TASK DESCRIPTION → Lines below that include the word "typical" should each be copied.
__________________________________________________
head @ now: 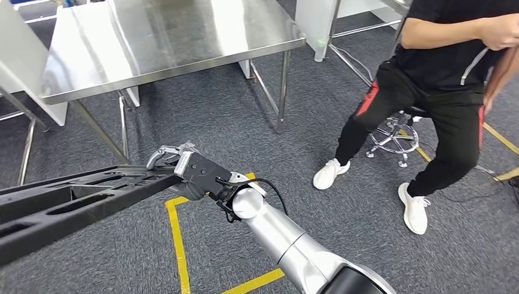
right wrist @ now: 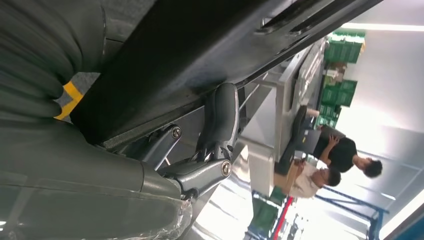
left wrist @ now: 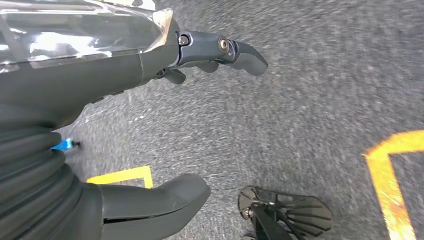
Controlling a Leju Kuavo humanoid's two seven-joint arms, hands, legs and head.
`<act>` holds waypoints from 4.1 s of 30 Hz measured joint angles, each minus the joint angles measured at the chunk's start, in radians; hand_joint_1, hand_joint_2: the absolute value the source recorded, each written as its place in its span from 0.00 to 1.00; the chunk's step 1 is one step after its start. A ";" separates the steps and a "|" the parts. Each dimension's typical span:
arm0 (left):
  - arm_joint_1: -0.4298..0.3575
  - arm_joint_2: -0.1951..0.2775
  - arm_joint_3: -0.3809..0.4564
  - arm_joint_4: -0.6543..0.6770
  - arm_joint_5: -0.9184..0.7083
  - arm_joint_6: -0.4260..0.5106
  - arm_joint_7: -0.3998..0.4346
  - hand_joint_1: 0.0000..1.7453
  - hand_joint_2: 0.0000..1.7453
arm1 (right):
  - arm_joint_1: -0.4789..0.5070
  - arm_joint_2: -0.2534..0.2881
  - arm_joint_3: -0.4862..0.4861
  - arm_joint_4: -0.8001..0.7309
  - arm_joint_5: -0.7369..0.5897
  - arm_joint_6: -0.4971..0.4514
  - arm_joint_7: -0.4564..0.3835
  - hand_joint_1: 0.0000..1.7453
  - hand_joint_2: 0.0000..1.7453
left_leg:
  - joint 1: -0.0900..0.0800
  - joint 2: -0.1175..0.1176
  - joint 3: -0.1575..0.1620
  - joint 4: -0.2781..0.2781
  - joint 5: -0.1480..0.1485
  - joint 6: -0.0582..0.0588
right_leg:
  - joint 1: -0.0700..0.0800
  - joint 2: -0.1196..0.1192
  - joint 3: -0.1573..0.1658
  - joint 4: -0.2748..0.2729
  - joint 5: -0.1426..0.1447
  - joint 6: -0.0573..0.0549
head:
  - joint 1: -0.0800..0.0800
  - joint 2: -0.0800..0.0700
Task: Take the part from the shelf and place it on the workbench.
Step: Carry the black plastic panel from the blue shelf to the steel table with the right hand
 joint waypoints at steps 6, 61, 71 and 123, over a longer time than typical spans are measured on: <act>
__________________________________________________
RESPONSE TO THIS TASK →
`<act>` holds waypoints from 4.1 s of 30 Hz measured joint angles, each minus the joint angles measured at the chunk's start, in radians; hand_joint_1, hand_joint_2: the absolute value the source recorded, each written as its place in its span from 0.00 to 1.00; the chunk's step 1 is one step after its start. A ";" separates the steps and a "|" the parts. Each dimension's typical span:
 joint waypoints at steps 6, 61, 71 and 123, over a longer time than typical spans are measured on: <act>

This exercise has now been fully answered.